Cuts out the financial woes of Oregon's oldest public university versus the institution's 'soul'
Oregon's oldest public university, Western Oregon, in the small town of Monmouth in the Willamette Valley, it will cut back several programs and the equivalent of more than a dozen full-time teachers, in hopes of anticipating the drop in enrollment that has only worsened during the pandemic.
Administrators say it is a necessary measure to protect the financial health of the university and a way to keep the 165-year-old institution affordable for future students. But employees, current students, and alumni say they are concerned about a change in campus culture and community, especially with the removal of programs like philosophy, which teach broadly beneficial skills such as critical thinking, analysis, and writing.
"To cut the philosophy is to cut the soul of the university," said Mark Perlman, chair of the philosophy department at WOU. “And it makes me very sad that certain people just don't understand that. All they do is live off spreadsheets, and that's not how you're supposed to handle things. ”
Perlman has been teaching at Western Oregon University for 23 years and is among the four tenured professors
The equivalent of 11 non-tenured teachers is also affected, either by dismissal or a significant reduction in the classes they teach.
Dismissed professors, such as Perlman, will be employed at the university for one more year, as required by the teachers' union collective bargaining agreement. The cuts have been deeply divisive on campus, both because they mean the elimination of valued programs, but also because they are the result of a direction of process
At the end of last year, a task force that included the president of WOU, Rex Fuller, published a plan that established several cuts for the school. That final plan included the elimination of programs such as philosophy, anthropology and geography, master's degrees in information systems and music, as well as other certificates and minors.
That working group considered the cuts needed due to declining or declining enrollment in those particular programs.
"In all honesty, since we are a publicly funded university where enrollment matters, at this time, approximately 70% of our revenue comes from enrollment activities related to tuition and fees," said President Fuller OPB. .
Fuller will be retiring later this year, and some faculty and staff say that decision-making for program cuts has been too rushed, with many expressing a general sense
Both the teachers and staff unions at WOU initiated a “no-confidence” vote last year in which more than 85% of voting members expressed a lack of confidence in Fuller's leadership.
“I want to make it clear that this vote was never something that [the union] or the staff really wanted,” said Jackson Stalley, a library technician and president of the WOU staff union. "It was something that, as those voices got so loud from our colleagues on staff that we couldn't ignore it anymore."
Before these more recent teacher layoffs, WOU announced last year that more than 50 staff members were to be fired or not to renew their contracts.

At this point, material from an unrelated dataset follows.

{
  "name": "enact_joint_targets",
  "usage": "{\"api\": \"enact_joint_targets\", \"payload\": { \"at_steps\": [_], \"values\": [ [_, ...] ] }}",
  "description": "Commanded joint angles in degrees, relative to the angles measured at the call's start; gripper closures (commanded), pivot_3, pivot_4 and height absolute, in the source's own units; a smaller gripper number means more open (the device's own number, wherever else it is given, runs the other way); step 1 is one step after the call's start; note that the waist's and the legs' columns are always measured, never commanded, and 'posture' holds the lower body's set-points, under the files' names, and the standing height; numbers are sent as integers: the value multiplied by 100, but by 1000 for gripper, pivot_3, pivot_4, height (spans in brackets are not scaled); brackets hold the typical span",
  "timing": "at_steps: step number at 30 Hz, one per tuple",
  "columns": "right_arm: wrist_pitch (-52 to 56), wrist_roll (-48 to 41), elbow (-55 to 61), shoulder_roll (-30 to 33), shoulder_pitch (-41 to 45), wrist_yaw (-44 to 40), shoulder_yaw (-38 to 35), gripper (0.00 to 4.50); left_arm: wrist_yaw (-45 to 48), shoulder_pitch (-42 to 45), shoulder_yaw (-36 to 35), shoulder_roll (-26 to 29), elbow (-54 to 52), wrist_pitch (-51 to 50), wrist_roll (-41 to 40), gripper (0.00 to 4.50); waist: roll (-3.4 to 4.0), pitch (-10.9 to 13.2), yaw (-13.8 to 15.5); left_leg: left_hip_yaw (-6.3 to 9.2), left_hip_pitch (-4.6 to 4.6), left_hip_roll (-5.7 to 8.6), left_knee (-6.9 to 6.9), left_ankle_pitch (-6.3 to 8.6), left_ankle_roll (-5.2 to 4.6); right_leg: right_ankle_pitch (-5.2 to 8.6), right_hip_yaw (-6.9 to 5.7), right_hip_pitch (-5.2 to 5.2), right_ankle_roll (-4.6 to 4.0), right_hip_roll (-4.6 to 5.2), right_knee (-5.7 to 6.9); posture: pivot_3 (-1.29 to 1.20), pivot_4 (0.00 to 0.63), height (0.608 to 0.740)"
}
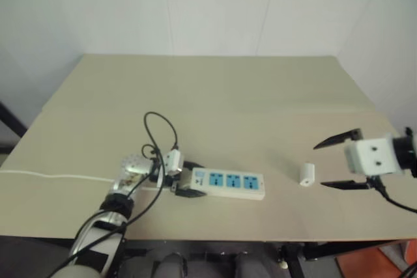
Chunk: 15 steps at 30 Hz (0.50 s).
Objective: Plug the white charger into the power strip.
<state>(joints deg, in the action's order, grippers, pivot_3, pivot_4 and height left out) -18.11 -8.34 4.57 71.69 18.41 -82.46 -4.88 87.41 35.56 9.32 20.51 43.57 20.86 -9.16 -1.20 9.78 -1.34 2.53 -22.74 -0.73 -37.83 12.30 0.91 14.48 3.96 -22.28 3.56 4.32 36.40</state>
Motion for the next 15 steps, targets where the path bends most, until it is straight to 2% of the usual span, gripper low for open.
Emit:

Regarding the eliminations of the current program, the teachers union said that it is not convinced that such drastic cuts are needed, and if they are needed, then a more transparent process is necessary.
“We know that the budget is under some pressure at WOU. We are in the process of looking at the extent to which there is a budget issue, ”said Scott Beaver, communications director for the WOU Teachers Union. “But either way, we believe that if we had time to research how to reasonably address any relevant budget issues, we would be confident that we would be reaching an appropriate and justified conclusion. Many teachers don't feel that way at the moment. ”
Fuller said the next fiscal year is when the university will start to see savings from the program cuts, due to the one-year delay before the layoffs go into effect.
The planned cuts are estimated to save about $ 1.5 million from teachers' salaries. Total savings exceed $ 2 million when benefits and other personnel costs are included, according to WOU Director and Vice President for Academic Affairs Rob Winningham.
While administrators point to challenging budgets and declining enrollment over the past decade, students and faculty members like Perlman feel they are bearing the consequences of problems they did not create.
"It really feels like a betrayal on a very deep level," Perlman said. “My job as a teacher is to teach the students who are in my class. The administration's job is to get them to college and put them in my class. I've been doing my part all this time. The administration has been falling into the task of keeping the license plate where it should be. ”
Students say philosophy is not just for older or younger
Of the programs that are being phased out, philosophy is getting the most extreme treatment. Western is eliminating both senior and high school philosophy and laying off half its faculty – two out of four teachers. Those cuts deal a devastating blow to students currently enrolled at Western who suddenly have to rethink their future plans.
WOU philosophy student Zach Zappe attended college in his home state of Colorado and Florida, before transferring to WOU. He is scheduled to graduate next year, but said that if he cannot get a degree in philosophy, he will have to transfer elsewhere.
"I'm pretty heartbroken that I transferred to Western, and I might have to transfer again, which is, you know, transferring is a painful process and costs money," Zappe said.